Los tres bajaron del vehículo y caminaron al interior del invernadero. El contraste fue absoluto. El verde se comió al rojo. Parecía que hubieran viajado al interior de una selva amazónica, o quizás era un bosque canadiense, e incluso si giraban rápido la cabeza podían ver cactus, bambúes, heliconias, passifloras... Todas las flores del mundo en un pequeño espacio multicolor, húmedo, con olor a tierra mojada. Y no sólo eso, pues si alzaban más la mirada, encontraban cultivos de maíz, de soja, de tomates y cebollas.
-Señor Stafford... -dijo Mary-, ¿cómo es posible? Tantos tipos de plantas no pueden convivir en un clima como éste. ¿Qué han hecho?

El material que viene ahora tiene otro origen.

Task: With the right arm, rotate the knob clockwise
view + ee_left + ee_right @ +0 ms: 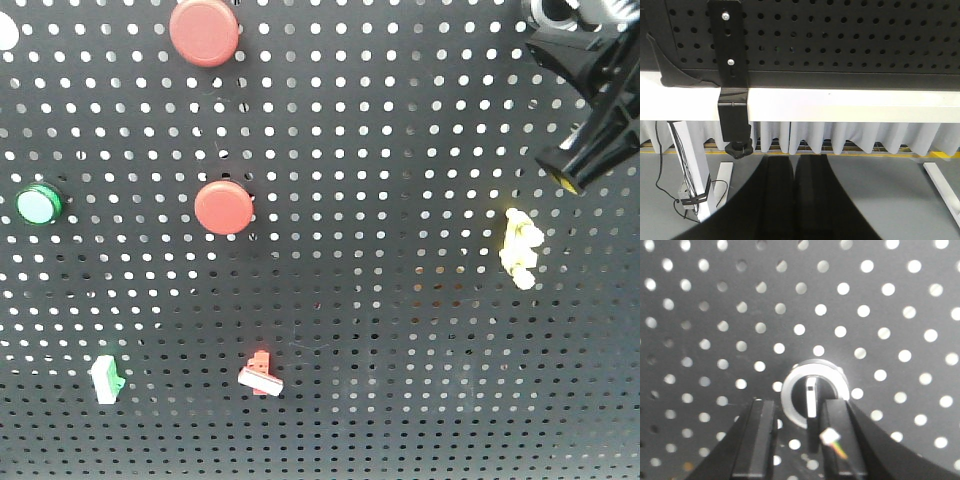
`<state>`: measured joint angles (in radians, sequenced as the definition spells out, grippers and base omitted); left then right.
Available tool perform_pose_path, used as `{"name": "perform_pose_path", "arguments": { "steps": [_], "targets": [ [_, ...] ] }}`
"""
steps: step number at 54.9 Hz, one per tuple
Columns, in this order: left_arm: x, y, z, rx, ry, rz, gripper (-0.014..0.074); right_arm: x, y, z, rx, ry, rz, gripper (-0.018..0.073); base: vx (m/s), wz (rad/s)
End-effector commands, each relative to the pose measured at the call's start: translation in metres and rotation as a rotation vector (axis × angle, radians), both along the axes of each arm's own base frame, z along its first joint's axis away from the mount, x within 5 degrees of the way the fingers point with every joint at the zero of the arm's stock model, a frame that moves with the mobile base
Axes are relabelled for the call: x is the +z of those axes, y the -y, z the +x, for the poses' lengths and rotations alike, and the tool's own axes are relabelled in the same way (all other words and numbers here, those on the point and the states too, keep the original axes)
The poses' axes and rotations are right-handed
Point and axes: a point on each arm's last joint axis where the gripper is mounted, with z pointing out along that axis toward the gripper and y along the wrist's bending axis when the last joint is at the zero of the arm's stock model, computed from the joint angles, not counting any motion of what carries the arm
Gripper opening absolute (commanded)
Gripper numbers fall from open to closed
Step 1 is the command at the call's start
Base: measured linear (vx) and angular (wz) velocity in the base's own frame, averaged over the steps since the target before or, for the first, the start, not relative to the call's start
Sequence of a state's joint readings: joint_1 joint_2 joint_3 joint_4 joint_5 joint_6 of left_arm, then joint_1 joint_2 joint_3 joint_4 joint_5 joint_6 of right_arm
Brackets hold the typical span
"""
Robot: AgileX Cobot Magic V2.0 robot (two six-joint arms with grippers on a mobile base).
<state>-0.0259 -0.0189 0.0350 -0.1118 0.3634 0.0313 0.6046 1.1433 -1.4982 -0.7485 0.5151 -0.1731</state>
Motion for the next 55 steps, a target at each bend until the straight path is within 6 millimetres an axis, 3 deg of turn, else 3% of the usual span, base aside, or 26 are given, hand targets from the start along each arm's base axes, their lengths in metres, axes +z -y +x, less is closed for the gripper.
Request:
{"name": "perform_pose_path", "arguments": {
  "steps": [1,9,18,28,44,55],
  "targets": [
    [0.005,-0.001,0.002,0.013,0.085,-0.014,-0.0006,0.012,-0.002,0.000,0.017,0.087,-0.007,0.0285,0.00,0.00],
    [0.005,-0.001,0.002,0.013,0.085,-0.014,-0.0006,0.011,-0.003,0.003,0.004,0.090,-0.011,0.0182,0.00,0.00],
    [0.005,-0.001,0.002,0.013,0.085,-0.014,-0.0006,0.010,-0.004,0.004,0.005,0.081,0.023,-0.0016,0.00,0.00],
    [0.005,-0.001,0.002,0.013,0.085,-0.014,-0.0006,0.009,-0.006,0.007,0.026,0.015,0.233,-0.0011,0.00,0.00],
    [0.005,-0.001,0.002,0.013,0.085,-0.014,-0.0006,0.014,-0.010,0.005,0.158,-0.139,0.882,-0.0009,0.00,0.00],
    [0.005,-0.001,0.002,0.013,0.085,-0.014,-0.0006,0.016,-0.012,0.004,0.227,-0.246,1.225,-0.0009,0.00,0.00]
  ]
}}
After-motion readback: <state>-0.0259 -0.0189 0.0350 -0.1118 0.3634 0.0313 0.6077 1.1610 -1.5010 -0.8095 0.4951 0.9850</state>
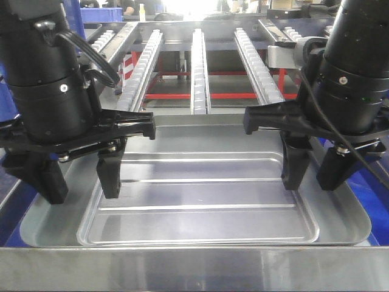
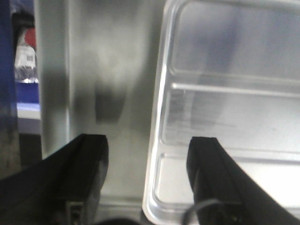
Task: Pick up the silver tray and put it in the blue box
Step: 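Lower both open grippers onto opposite side rims of the silver tray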
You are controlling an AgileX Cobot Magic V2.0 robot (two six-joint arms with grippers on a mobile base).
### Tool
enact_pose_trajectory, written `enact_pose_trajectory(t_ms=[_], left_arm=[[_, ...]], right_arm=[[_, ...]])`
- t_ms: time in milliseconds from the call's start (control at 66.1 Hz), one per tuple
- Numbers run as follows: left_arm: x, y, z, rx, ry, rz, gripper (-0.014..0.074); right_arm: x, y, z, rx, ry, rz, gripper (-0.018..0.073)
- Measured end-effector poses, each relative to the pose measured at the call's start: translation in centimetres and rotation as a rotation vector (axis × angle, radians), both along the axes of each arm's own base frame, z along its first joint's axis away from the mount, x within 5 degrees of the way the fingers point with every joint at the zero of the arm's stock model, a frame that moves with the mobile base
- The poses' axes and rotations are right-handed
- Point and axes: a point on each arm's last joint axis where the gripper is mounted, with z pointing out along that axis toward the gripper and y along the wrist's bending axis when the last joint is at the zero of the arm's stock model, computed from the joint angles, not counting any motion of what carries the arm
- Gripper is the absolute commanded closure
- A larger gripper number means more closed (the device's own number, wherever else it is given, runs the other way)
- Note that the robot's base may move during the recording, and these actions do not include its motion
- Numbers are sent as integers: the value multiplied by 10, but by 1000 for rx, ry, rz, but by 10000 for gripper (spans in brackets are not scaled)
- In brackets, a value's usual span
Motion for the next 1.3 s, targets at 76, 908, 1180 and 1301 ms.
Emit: enact_pose_trajectory(t_ms=[76, 908, 1180, 1301], left_arm=[[1, -1, 0, -6, -14, -5, 335], [7, -4, -13, 16, -17, -24, 335], [7, -4, -13, 17, -16, -24, 335], [7, -4, -14, 18, -16, -24, 335]], right_arm=[[1, 1, -1, 3, -5, 1, 195], [6, 4, -17, -4, 28, -3, 195], [6, 4, -17, -4, 28, -3, 195], [6, 4, -17, -4, 28, -3, 195]])
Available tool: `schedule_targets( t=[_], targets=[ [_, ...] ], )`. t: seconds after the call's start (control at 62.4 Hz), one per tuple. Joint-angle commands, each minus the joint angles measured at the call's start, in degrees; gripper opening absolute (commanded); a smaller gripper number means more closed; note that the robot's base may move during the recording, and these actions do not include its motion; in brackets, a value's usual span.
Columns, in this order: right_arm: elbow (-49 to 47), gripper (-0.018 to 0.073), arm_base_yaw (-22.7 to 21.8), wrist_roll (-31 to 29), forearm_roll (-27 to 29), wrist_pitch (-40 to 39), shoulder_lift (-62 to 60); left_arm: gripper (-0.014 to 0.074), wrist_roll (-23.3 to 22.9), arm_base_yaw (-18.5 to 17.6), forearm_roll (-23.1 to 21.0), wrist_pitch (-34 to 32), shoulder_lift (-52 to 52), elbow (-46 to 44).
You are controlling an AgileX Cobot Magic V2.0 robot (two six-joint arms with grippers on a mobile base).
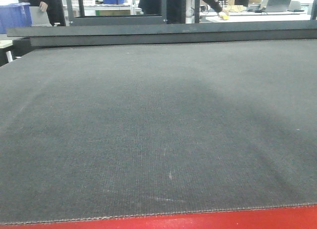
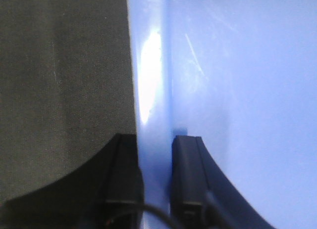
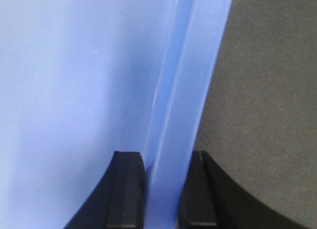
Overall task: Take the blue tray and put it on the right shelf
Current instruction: 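Lift the blue tray off the table with both grippers, then hold the tray in both grippers while the base backs away and turns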
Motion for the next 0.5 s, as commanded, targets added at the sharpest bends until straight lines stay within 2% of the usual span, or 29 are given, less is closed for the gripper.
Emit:
schedule_targets(
  t=[0.0, 0.481],
  targets=[
    [-1.4, 0.0057, 0.36, -1.7, -0.53, -2.64, -2.41, -0.0048, 0.74, -0.25, -0.24, 4.47, -2.06, -1.3],
    [-1.4, 0.0057, 0.36, -1.7, -0.53, -2.64, -2.41, -0.0048, 0.74, -0.25, -0.35, 4.47, -2.06, -1.3]
  ],
)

-No tengo mucha idea de genética, no soy el más indicado para responder. Sólo sé que se plantan, se riegan y crecen. No me pregunte por qué.
-Eso -le chistó Angie-, no preguntes estupideces para hacerte la lista... Señor Stafford, ¿eso de ahí es una... palmera?

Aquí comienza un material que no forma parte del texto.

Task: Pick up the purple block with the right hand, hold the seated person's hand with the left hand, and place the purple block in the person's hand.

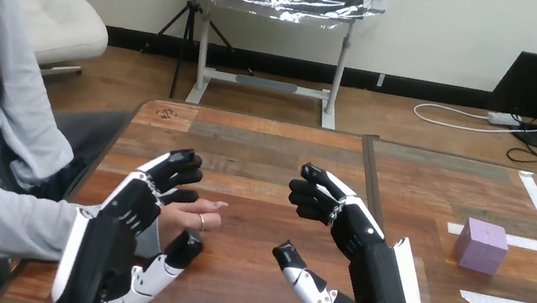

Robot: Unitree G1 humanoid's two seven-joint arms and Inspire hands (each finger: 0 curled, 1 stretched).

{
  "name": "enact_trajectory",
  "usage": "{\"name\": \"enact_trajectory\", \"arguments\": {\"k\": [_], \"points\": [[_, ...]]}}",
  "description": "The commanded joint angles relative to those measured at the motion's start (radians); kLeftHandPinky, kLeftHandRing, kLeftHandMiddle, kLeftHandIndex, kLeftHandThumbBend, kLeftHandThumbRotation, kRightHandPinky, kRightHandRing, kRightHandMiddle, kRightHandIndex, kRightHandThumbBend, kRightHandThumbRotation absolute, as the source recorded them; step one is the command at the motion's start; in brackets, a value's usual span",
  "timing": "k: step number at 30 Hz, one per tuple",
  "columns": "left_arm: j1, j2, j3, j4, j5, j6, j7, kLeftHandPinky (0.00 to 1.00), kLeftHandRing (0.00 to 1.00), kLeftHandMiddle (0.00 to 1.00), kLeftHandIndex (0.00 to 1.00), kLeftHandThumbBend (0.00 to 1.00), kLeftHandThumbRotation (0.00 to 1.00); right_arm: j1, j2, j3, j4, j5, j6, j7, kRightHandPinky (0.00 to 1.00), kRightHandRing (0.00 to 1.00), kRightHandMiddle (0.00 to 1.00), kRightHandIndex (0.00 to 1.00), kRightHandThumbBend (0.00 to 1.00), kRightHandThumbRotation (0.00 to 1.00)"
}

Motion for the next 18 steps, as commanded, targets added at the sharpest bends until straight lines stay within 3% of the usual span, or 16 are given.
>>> {"name": "enact_trajectory", "arguments": {"k": [1,7,18], "points": [[-0.032,0.034,0.006,-0.047,-0.014,-0.014,-0.007,0.72,0.78,0.80,0.78,0.76,0.57,-0.068,0.007,-0.010,-0.040,0.003,0.002,-0.012,0.74,0.76,0.78,0.82,0.47,0.24],[-0.026,0.047,0.021,-0.054,0.005,-0.017,0.003,0.73,0.78,0.80,0.78,0.75,0.58,-0.076,0.009,-0.013,-0.030,0.004,0.002,-0.016,0.74,0.75,0.77,0.83,0.47,0.25],[-0.012,0.058,0.013,-0.071,-0.005,-0.005,0.003,0.74,0.80,0.81,0.79,0.74,0.56,-0.096,0.016,-0.015,-0.004,0.020,0.000,-0.016,0.74,0.75,0.77,0.83,0.47,0.27]]}}
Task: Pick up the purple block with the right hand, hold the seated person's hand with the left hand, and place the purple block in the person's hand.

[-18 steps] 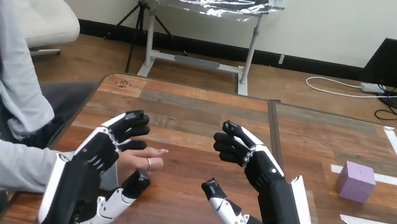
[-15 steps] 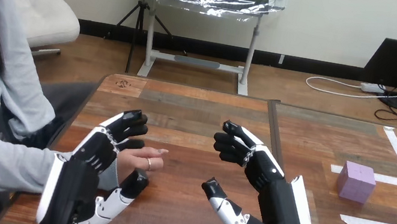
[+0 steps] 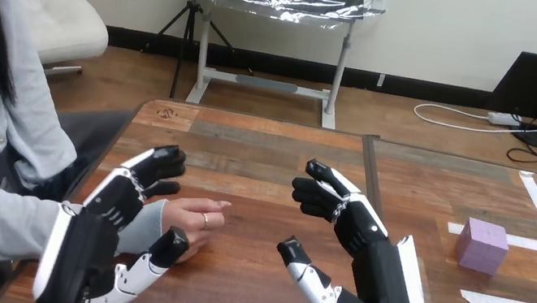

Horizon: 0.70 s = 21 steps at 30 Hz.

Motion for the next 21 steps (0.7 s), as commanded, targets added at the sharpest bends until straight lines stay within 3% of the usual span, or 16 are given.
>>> {"name": "enact_trajectory", "arguments": {"k": [1,21], "points": [[-0.022,0.007,0.006,-0.047,-0.005,-0.004,0.002,0.74,0.80,0.81,0.79,0.73,0.56,-0.091,0.014,-0.009,-0.003,0.018,-0.001,-0.007,0.75,0.76,0.77,0.83,0.47,0.27],[-0.020,0.004,0.022,-0.051,0.042,0.000,0.039,0.73,0.79,0.81,0.78,0.72,0.55,-0.109,0.015,-0.009,0.020,0.029,-0.002,0.001,0.76,0.76,0.77,0.84,0.46,0.24]]}}
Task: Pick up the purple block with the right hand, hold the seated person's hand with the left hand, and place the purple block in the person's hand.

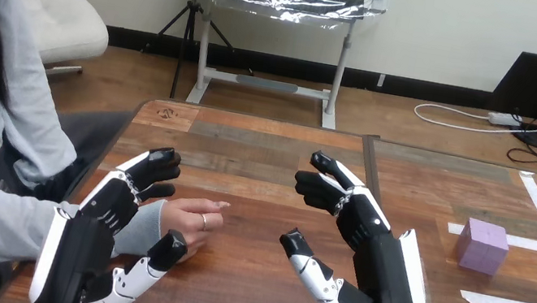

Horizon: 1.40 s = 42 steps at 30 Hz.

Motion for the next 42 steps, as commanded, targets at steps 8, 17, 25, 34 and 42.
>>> {"name": "enact_trajectory", "arguments": {"k": [8,17,25,34,42], "points": [[-0.048,0.002,0.019,-0.026,0.033,-0.010,0.023,0.74,0.79,0.81,0.79,0.72,0.56,-0.089,0.014,-0.008,0.003,0.007,-0.001,-0.006,0.76,0.76,0.77,0.84,0.45,0.23],[-0.057,0.001,0.022,-0.015,0.034,-0.012,0.025,0.74,0.80,0.81,0.79,0.72,0.58,-0.094,0.016,-0.007,0.011,0.009,-0.006,-0.004,0.76,0.76,0.76,0.83,0.47,0.22],[-0.065,0.001,0.023,-0.008,0.043,-0.014,0.030,0.74,0.80,0.81,0.79,0.73,0.59,-0.094,0.017,-0.010,0.005,-0.004,-0.002,-0.015,0.75,0.75,0.76,0.83,0.48,0.21],[-0.065,-0.010,0.007,-0.009,0.025,-0.001,0.025,0.74,0.79,0.81,0.79,0.74,0.59,-0.097,0.010,-0.016,-0.004,-0.014,0.004,-0.025,0.75,0.75,0.77,0.83,0.50,0.18],[-0.073,-0.019,-0.002,0.000,0.012,-0.007,0.015,0.73,0.78,0.80,0.78,0.74,0.57,-0.120,-0.007,-0.024,0.009,0.005,0.004,-0.016,0.76,0.77,0.79,0.84,0.53,0.14]]}}
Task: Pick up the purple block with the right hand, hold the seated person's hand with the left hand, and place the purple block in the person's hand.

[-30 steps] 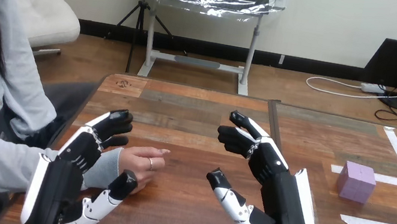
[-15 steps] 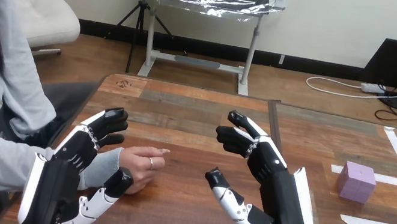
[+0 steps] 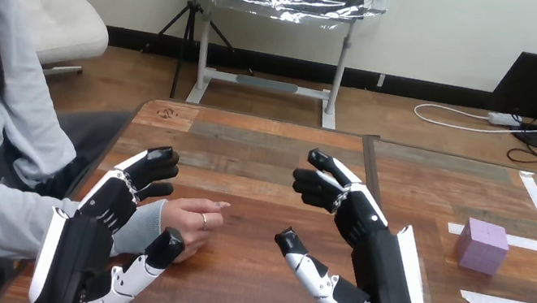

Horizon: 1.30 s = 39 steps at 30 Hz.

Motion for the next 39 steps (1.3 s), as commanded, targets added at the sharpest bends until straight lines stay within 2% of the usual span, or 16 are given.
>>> {"name": "enact_trajectory", "arguments": {"k": [1,11,24,27,31,36,39], "points": [[-0.071,-0.010,-0.015,0.000,-0.010,-0.007,-0.009,0.72,0.78,0.80,0.78,0.74,0.57,-0.102,-0.006,-0.021,-0.010,0.023,0.005,-0.002,0.77,0.77,0.79,0.84,0.54,0.13],[-0.083,-0.014,-0.027,0.016,-0.041,-0.007,-0.040,0.73,0.79,0.80,0.79,0.73,0.57,-0.157,-0.023,-0.054,0.020,0.074,0.020,0.002,0.81,0.80,0.81,0.85,0.59,0.09],[-0.088,-0.014,-0.022,0.022,-0.050,-0.012,-0.055,0.73,0.78,0.79,0.78,0.74,0.56,-0.244,-0.051,-0.126,0.034,0.162,0.104,0.012,0.79,0.79,0.80,0.83,0.60,0.01],[-0.087,-0.014,-0.022,0.021,-0.052,-0.013,-0.057,0.73,0.78,0.79,0.78,0.74,0.56,-0.268,-0.060,-0.149,0.036,0.166,0.131,-0.001,0.75,0.77,0.79,0.81,0.62,0.02],[-0.087,-0.013,-0.025,0.020,-0.055,-0.012,-0.059,0.72,0.78,0.79,0.78,0.74,0.56,-0.295,-0.067,-0.172,0.039,0.172,0.159,-0.015,0.70,0.74,0.77,0.79,0.68,0.09],[-0.086,-0.012,-0.026,0.020,-0.060,-0.013,-0.062,0.72,0.78,0.79,0.78,0.74,0.56,-0.330,-0.082,-0.195,0.046,0.174,0.186,-0.034,0.68,0.74,0.76,0.78,0.73,0.15],[-0.085,-0.011,-0.027,0.018,-0.065,-0.013,-0.065,0.73,0.78,0.80,0.78,0.74,0.56,-0.353,-0.092,-0.209,0.056,0.170,0.199,-0.045,0.68,0.74,0.77,0.78,0.74,0.16]]}}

-Habló la premio Nobel de la obviedad... -masculló Mary bajo el casco.
James se sonrió y afirmó con la cabeza a la pregunta de Angie.

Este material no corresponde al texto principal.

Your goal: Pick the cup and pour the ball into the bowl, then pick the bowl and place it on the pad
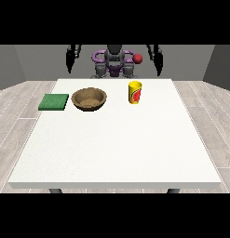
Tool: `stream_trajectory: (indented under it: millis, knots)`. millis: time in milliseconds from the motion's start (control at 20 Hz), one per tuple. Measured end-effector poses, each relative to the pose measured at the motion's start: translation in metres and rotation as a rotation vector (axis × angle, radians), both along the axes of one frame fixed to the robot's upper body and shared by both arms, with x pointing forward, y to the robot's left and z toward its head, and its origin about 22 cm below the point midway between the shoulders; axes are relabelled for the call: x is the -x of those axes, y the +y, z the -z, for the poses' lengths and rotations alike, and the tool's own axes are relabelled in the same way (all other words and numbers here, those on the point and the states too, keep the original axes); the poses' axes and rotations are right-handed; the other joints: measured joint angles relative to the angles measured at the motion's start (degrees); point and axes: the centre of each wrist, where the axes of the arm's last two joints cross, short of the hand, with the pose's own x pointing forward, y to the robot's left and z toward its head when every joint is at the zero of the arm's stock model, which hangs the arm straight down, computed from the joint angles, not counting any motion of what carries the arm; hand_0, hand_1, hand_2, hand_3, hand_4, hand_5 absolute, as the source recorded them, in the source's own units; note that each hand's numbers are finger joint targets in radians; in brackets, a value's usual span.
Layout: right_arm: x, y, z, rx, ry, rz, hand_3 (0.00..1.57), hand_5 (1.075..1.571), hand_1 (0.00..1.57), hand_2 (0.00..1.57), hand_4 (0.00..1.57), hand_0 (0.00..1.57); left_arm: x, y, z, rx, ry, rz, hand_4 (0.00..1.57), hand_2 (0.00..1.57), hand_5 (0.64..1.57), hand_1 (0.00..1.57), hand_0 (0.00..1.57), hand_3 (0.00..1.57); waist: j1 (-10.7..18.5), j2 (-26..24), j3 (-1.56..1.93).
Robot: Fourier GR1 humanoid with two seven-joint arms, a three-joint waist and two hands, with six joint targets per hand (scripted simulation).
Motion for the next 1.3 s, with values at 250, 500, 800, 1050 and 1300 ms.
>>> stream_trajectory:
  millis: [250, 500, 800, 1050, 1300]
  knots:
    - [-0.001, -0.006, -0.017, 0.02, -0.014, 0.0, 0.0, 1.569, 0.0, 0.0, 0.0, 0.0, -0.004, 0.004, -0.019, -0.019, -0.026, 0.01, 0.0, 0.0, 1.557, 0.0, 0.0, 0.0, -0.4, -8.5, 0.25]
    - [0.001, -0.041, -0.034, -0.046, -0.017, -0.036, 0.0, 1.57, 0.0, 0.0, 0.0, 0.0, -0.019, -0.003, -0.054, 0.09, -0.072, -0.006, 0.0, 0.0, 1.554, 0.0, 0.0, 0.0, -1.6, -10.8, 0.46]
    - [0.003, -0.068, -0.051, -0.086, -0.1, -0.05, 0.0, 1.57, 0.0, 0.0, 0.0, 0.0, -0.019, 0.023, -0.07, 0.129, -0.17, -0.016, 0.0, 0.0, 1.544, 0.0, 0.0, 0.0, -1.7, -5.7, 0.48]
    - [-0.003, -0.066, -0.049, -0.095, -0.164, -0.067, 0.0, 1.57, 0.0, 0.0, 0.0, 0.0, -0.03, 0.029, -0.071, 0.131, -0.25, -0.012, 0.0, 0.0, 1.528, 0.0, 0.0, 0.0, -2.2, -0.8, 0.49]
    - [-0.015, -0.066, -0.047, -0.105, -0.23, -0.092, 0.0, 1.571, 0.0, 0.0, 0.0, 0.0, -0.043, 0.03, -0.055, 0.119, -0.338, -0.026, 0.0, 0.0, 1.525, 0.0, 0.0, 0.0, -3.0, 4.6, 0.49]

-Por cierto, pueden quitarse los cascos. Aquí pueden respirar tranquilas.
Angie se apresuró a hacerlo, no sin dificultad. Giró y giró, y después tiró hacia arriba con fuerza. Exhaló un suspiro y miró a James de inmediato, componiendo una sonrisa en su rostro, como si quitarse el casco de un traje espacial fuera algo que hacía cada día. James la miró de reojo, a sabiendas de que ella le miraba con deseo. Angie lanzó su melena al viento con un atractivo giro de cuello para captar su atención. Finalmente, él se giró y ató su cintura con la mirada. Caminó hacia ella con paso firme. Sus manos viajaron a su cuello.
-Permítame que le ayude a quitarse el resto del traje.
A escasos pasos de ellos, Mary se peleaba con su casco, bailando consigo misma, tirando arriba y abajo, gritando, gimiendo y quejándose en silencio de lo difícil que le estaba resultando sacarse esa pecera diabólica de su cabeza.
-¿Pero quién ha apretado esto? -exclamaba entre sollozos.
James detuvo su cortejo resabido y se dirigió a Mary, ante la indignación de Angie, que refunfuñó para sus adentros.
-Tranquila, tranquila -dijo deteniendo su cabeza poseída con las manos-.
-Quieta.
-No, si ya lo tengo, es sólo que...
-¡Quieta le he dicho! -James la sujetó esta vez por los hombros.
Ella se quedó muda, sintiendo esas fuertes manos estrechando su cuerpo como el que arruga una lata vacía. Entonces, James hizo un giro seco y fuerte con sus manos sobre la base del casco y tiró de él. El casco se liberó y James lo levantó muy, muy despacio. Mary, tímida como una rosa al amanecer, se descubrió ante él con las mejillas cargadas de rocío, encendidas. Sus ojos pestañearon un par de veces antes de habituarse a la luz sin la protección solar del casco; eran verdes, o grises, o azules. Todos esos colores estallaban en el universo de su iris como fuegos artificiales en la noche. Los labios fueron incapaces de pronunciar nada, pese a que se habían quedado entreabiertos, invadidos de emoción. James fue parco en palabras.
-Mejor, ¿verdad? Ambos se miraron y ella sólo fue capaz de agitar su cabeza levemente a modo de respuesta.
-Su pelo... -dijo James, pensativo.
-¿Mi pelo...? ¿Qué le pasa?
-Me recuerda al Monte Olimpo.
Mary miró sus labios pronunciando esas palabras, embelesada. James se giró y caminó por los pasillos de la selva artificial. Angie, rabiosa, no tardó en acercarse.
-Espero, guapa, que eso no haya sido un piropo.
Y se giró impetuosa, corriendo hasta ponerse a la altura de James. Mary, sin embargo, esperó unos instantes para digerir las que habían sido las palabras más bonitas que le habían dicho en la vida. Justo antes de emprender el viaje, Mary se había informado bien sobre el planeta rojo. El Monte Olimpo era el volcán más grande de todo el sistema solar. Y no sabía si eso había sido un piropo o no, pero supuso que sí, porque por el rojo de sus mejillas se podía adivinar que estaba a puntito de entrar en erupción.